Mais à mesure que les systèmes d’IA continuent de progresser et de devenir plus intelligents, ils feront presque certainement des choses avec des résultats qui n’ont peut-être pas été complètement attendus ou anticipés par leurs fabricants, concepteurs, etc.
Ce « comportement émergent » pourrait être dû au fait que l’IA est devenue plus intelligente que ses créateurs. Mais il pourrait aussi refléter des motivations ou des objectifs d’autoprotection, puis d’intérêt personnel, de la part des systèmes d’IA avancés.
Mes propres recherches visent à mettre en évidence un problème majeur qui se pose dans la manière dont nous évaluons la responsabilité.
Dans un cas hypothétique où une IA aurait causé un préjudice important, ses créateurs humains et corporatifs pourraient être en mesure de se protéger de toute responsabilité pénale ou civile.
Ils pourraient le faire en faisant valoir que le dommage n’était pas raisonnablement prévisible par eux, ou que les actions inattendues de l’IA ont rompu la chaîne de causalité entre la conduite du fabricant et la perte, le dommage ou le préjudice subi par les victimes.
Il s’agirait de défenses possibles contre des actions pénales ou civiles.
Il en irait de même pour l’argument de la défense pénale selon lequel ce qu’on appelle « l’élément de faute » d’une infraction – l’intention, la connaissance, l’imprudence ou la négligence – du concepteur du système d’IA n’aurait pas été compensé par l’« élément physique » nécessaire – qui, dans ce cas, aurait été commis par une machine.

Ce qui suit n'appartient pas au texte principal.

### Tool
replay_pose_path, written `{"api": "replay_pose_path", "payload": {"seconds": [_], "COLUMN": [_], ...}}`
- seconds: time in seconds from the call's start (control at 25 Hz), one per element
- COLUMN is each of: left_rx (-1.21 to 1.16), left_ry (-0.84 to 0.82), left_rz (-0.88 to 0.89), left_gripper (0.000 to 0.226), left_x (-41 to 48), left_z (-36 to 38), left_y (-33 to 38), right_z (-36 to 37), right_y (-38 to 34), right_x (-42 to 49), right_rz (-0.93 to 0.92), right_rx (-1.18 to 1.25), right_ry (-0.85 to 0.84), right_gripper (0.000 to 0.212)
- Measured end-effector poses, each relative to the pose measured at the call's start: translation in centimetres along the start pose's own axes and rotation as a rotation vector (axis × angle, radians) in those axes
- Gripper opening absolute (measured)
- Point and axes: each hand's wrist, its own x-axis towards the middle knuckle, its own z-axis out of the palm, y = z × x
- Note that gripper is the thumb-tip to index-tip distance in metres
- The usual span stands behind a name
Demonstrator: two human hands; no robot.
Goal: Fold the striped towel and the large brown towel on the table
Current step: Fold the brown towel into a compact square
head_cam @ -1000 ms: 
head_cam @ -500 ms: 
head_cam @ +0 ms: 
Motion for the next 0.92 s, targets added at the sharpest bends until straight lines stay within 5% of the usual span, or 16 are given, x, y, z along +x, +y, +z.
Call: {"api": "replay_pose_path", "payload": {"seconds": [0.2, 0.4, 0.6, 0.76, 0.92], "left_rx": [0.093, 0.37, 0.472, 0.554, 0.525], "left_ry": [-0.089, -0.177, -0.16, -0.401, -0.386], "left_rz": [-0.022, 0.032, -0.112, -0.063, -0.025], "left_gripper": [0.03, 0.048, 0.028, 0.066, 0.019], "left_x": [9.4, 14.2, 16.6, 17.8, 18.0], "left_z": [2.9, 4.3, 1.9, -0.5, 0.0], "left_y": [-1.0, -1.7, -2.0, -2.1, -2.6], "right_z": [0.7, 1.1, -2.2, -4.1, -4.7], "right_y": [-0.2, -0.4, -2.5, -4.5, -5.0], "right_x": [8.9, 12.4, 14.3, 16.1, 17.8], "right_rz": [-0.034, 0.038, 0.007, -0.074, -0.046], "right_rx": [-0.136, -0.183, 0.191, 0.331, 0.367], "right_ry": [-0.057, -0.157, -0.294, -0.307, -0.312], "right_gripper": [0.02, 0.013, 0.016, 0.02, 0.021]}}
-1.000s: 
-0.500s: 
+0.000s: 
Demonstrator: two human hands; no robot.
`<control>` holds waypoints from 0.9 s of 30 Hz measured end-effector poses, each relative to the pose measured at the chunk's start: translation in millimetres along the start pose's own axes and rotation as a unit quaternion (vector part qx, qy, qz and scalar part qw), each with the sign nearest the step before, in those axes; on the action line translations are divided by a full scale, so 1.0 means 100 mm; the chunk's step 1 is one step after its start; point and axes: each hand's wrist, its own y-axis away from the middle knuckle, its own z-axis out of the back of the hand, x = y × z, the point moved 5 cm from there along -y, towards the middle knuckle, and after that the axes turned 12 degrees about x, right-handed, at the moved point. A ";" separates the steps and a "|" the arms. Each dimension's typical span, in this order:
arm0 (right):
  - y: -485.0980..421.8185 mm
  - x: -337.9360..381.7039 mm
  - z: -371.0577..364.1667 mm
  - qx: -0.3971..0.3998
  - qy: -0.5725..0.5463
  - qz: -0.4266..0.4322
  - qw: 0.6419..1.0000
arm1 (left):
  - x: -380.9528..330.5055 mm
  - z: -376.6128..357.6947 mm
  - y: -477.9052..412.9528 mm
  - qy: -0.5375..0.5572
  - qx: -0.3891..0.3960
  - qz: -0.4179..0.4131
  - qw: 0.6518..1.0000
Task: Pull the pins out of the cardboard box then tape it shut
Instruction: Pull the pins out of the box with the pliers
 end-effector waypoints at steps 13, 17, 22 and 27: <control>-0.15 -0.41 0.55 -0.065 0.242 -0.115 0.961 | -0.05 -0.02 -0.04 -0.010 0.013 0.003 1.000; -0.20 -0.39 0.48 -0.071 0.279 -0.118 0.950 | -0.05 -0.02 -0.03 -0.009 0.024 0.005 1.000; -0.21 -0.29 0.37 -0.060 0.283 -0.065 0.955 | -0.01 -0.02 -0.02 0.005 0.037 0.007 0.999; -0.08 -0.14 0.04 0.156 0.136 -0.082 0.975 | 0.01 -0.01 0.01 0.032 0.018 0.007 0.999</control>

Nous devons nous préparer maintenant
Les forces du marché font déjà avancer rapidement les choses dans le domaine de l’intelligence artificielle. Mais on ne sait pas exactement où cela va se produire.
Il se peut que le droit coutumier actuel, élaboré par les tribunaux, soit suffisamment souple pour faire face à ces nouveaux problèmes. Mais il est également possible que les lois actuelles soient incomplètes, ce qui pourrait ajouter un sentiment d'injustice à d'éventuelles catastrophes futures.

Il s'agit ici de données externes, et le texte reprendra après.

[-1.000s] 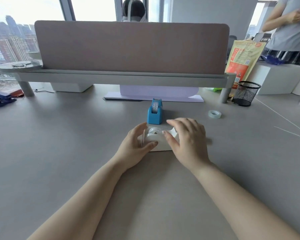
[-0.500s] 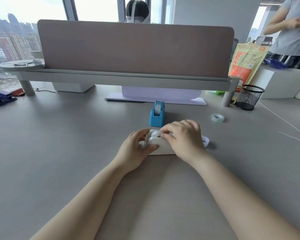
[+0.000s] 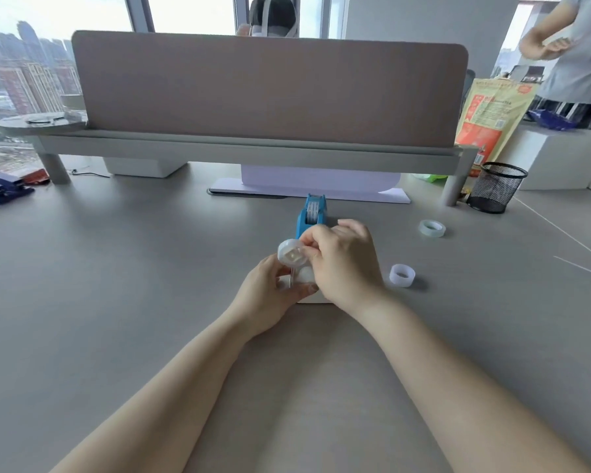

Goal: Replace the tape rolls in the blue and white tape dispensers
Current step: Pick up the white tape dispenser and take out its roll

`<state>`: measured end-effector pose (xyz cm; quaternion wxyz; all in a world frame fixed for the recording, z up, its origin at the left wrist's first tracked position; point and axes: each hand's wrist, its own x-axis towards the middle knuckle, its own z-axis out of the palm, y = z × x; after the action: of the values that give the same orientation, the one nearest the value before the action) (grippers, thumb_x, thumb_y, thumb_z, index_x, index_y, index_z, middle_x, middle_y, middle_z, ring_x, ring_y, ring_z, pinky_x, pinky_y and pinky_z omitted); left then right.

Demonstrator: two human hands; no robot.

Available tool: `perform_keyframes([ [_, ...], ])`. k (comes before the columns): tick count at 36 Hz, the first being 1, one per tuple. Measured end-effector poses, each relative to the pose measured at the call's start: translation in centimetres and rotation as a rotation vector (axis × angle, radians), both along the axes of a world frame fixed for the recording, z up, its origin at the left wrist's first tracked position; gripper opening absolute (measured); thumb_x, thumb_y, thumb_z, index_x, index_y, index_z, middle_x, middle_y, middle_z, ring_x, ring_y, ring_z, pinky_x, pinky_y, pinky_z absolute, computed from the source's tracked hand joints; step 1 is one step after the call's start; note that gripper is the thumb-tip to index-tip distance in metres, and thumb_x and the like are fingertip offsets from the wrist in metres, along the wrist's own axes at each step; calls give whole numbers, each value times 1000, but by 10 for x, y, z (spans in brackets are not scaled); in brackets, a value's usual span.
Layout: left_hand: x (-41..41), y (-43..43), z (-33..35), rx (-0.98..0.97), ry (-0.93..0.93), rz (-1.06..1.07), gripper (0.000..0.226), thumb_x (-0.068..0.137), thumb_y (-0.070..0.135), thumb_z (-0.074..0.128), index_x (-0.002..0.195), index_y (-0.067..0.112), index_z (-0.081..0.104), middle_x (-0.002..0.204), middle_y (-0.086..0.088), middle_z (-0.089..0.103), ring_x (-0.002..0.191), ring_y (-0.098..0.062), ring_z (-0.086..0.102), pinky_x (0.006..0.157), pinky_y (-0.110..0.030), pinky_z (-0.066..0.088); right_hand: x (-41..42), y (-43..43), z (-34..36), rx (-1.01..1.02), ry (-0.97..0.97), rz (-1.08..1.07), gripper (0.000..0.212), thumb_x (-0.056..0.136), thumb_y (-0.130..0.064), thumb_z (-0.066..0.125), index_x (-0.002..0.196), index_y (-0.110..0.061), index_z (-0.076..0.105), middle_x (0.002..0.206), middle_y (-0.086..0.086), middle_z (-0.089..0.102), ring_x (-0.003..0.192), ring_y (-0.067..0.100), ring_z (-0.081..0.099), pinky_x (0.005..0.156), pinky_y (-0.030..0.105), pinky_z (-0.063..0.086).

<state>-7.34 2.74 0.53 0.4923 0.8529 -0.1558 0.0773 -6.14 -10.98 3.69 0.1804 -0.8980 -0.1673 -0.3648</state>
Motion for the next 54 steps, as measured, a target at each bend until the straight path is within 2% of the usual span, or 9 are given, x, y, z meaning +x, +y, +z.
perform_keyframes([
  [6,-3,1,2,-48,8,-5,41,73,25,78,94,51,55,97,21,66,96,11,57,78,-3,42,2,-21,0,23,43,-54,20,80,-29,54,80,-15,68,71,2,72,69,28,65,94,27,25],
  [10,0,7,1,-107,46,-1,47,71,24,80,114,28,60,110,14,66,102,6,59,85,-9,46,-3,-28,-1,55,59,-43,24,81,-32,51,86,-15,68,77,1,74,75,28,65,97,28,25],
  [15,-5,-2,4,-179,64,30,56,71,29,79,123,25,56,121,14,60,112,0,55,96,-18,39,-10,-46,-4,109,39,-51,22,83,-30,53,87,-16,68,75,0,74,73,27,65,91,21,22],
  [22,-15,-7,14,-248,-39,64,32,78,31,72,109,32,63,111,13,66,101,2,60,91,-18,43,-21,-45,-6,214,8,3,20,84,-31,57,85,-16,70,71,-4,72,65,23,60,81,18,24],
  [27,-15,-13,18,-232,-141,59,24,82,25,70,106,25,68,102,3,69,82,-7,63,72,-20,50,-28,-35,-7,277,25,93,18,86,-30,58,86,-15,70,76,-6,73,65,20,58,78,34,42],
  [33,-17,-13,20,-367,-85,59,14,84,19,68,98,23,71,93,4,74,85,-13,68,80,-27,54,-30,-28,-6,355,59,199,27,87,-42,55,88,-20,70,76,-9,72,68,19,62,74,43,47],
  [40,-22,-13,26,-477,-44,8,14,85,13,67,98,13,71,90,0,74,76,-6,67,71,-19,50,-31,-29,-6,463,120,231,26,88,-44,55,96,-24,70,87,-12,73,77,18,65,76,43,49],
  [47,-26,-9,30,-547,50,-57,20,84,16,67,102,8,70,96,-6,75,84,-11,67,70,-20,52,-31,-35,-3,443,247,296,32,91,-17,56,122,-23,60,102,-6,72,93,16,65,88,38,50],
  [54,-28,-6,30,-568,116,-78,27,80,22,68,103,7,69,99,-10,74,84,-11,68,71,-20,53,-32,-34,-2,377,224,358,30,81,-41,60,108,-28,65,100,-11,72,88,16,64,84,43,49],
])
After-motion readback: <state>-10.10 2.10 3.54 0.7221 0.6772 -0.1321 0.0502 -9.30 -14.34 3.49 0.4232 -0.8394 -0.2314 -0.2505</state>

Il sera important de veiller à ce que les entreprises qui ont le plus profité du développement de l’IA soient également tenues responsables de ses coûts et de ses conséquences si les choses tournent mal.
Se préparer à résoudre ce problème devrait être une priorité pour les tribunaux et les gouvernements de tous les États-nations, et pas seulement pour celui de l’Australie.